No Brasil de Temer e de Palocci, dos Odebrecht e dos Batistas, há uma sistemática ofensiva em favor dos valores da infidelidade, da traição e da vilania. Há uma violenta ofensiva contra os valores do civismo, da unidade e da solidariedade social. Esta é uma das formas astuciosas para manter a hegemonia de uma elite predadora, que usa o Estado para manter seus privilégios e para assaltar o povo pela corrupção, pela carência de direitos e pela extorsão tributária.



Um país sem confiança interpessoal, social e política, um país que se move pela infidelidade e pela traição, é um país sem futuro. Para que o país prospere e se desenvolva, para que o país alcance elevados níveis de bem estar social, é preciso que haja confiança nas instituições e nas leis, nos partidos e nos líderes políticos. É preciso que haja sentimentos de honestidade, de solidariedade, de confiabilidade e expectativa de normas e valores comuns, compartilhados pela sociedade. O pouco que o Brasil tinha avançado neste rumo da boa fé, da autoconfiança em si mesmo, sofreu um duro golpe com o golpe político perpetrado pelo grupo de criminosos políticos que se instalou no poder.

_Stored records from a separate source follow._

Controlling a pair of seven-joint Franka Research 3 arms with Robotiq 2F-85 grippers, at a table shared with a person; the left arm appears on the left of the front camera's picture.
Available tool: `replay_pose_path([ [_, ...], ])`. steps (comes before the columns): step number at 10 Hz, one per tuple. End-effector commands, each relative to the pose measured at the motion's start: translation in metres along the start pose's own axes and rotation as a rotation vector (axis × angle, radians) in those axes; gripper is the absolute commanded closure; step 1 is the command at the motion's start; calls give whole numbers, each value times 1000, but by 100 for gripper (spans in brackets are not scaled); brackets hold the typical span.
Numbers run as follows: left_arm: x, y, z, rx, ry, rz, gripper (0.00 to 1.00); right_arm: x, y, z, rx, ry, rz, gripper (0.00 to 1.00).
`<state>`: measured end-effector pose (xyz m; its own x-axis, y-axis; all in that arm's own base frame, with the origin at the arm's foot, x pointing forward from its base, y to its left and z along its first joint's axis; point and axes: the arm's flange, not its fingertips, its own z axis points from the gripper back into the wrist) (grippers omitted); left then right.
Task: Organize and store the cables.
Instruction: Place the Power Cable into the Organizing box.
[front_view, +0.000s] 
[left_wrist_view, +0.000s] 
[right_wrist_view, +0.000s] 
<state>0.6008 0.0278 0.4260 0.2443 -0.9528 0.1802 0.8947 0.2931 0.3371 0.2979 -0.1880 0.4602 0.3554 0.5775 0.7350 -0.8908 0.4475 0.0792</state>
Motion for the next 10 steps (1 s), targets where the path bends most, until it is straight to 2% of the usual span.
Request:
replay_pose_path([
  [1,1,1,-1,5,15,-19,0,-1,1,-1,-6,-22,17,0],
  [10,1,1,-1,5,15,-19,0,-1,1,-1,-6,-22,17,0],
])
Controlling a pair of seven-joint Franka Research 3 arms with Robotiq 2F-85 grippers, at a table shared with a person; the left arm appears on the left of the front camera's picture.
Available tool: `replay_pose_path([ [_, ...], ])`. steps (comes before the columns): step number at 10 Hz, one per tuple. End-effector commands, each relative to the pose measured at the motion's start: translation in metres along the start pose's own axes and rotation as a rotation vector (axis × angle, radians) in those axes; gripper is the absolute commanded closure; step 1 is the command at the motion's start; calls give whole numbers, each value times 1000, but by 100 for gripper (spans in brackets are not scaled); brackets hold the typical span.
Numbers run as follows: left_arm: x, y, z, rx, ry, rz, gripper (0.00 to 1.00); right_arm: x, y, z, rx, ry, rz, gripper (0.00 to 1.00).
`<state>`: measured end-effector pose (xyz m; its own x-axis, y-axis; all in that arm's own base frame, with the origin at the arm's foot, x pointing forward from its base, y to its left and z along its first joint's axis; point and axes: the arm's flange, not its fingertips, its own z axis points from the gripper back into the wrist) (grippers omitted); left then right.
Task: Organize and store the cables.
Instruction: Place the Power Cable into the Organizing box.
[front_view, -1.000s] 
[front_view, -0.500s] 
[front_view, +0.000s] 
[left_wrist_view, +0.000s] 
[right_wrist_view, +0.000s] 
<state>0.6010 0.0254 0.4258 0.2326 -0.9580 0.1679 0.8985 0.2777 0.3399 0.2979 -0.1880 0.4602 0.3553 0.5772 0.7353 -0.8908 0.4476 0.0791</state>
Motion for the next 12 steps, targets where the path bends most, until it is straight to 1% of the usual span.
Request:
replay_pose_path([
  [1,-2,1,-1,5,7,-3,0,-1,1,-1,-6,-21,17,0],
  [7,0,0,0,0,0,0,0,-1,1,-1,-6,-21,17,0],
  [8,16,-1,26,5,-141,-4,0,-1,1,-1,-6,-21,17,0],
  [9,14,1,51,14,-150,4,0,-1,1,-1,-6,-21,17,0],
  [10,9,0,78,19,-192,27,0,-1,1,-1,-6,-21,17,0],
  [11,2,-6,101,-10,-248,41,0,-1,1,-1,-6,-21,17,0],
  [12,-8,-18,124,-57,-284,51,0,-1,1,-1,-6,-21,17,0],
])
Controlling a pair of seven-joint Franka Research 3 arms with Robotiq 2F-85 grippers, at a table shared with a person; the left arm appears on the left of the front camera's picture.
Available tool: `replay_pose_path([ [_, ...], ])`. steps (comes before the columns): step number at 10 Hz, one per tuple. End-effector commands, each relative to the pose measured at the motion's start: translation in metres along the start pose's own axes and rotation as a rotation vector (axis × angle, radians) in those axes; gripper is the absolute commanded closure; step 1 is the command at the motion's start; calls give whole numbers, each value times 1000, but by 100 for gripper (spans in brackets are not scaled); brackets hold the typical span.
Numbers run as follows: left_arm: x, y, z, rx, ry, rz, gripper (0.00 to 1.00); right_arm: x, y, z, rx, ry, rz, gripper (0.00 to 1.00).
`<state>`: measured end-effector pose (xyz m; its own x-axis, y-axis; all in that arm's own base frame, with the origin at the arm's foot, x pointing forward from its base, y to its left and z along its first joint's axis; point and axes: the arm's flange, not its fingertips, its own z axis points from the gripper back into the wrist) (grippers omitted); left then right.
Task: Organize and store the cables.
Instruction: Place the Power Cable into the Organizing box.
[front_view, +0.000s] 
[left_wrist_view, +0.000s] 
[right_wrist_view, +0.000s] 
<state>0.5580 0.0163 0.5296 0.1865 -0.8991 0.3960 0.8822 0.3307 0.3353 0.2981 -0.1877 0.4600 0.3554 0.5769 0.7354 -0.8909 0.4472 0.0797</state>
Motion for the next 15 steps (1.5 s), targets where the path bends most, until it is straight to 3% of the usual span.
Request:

Na medida em que a traição e a infidelidade foram erigidas em práticas contumazes, os brasileiros se tornaram uma multidão de estranhos entre si, cada um desconfiando do outro. O crescimento da violência criminal é a forma exasperada da quebra da confiança e da boa fé que se desenvolveu a partir do meio político. Hoje o que se tem é um Estado desorganizado e uma sociedade estraçalhada. Aqueles que dizem que a democracia está funcionando no Brasil comentem um crime de lesa-pátria. Se é verdade que a lei nunca funcionou bem e que o Judiciário sempre foi tendencioso contra os pobres, os negros, os índios e as mulheres, agora, com seu terrível martelo, ajudou a golpear a Constituição, se omitiu e cometeu crimes também. Não por acaso, apenas 9% dos brasileiros acreditam que o governo governa para todo o povo.



Somente o povo nas ruas, liderado por líderes autênticos e corajosos, terá condições de construir laços de unidade, de confiança, de solidariedade e de justiça peregrinando rumo a um futuro mais promissor. Aconteça o que acontecer com Lula, enquanto a sua liberdade não for cerceada, terá que peregrinar junto com este povo, confiando nele, pois ele é a fortaleza dos líderes verdadeiros. Os demais líderes progressistas também devem caminhar nesta peregrinação da unidade e da esperança. Os Palocci da vida, por terem cometido delitos imperdoáveis, devem ser esquecidos, devem ser condenados à damnatio memoreae.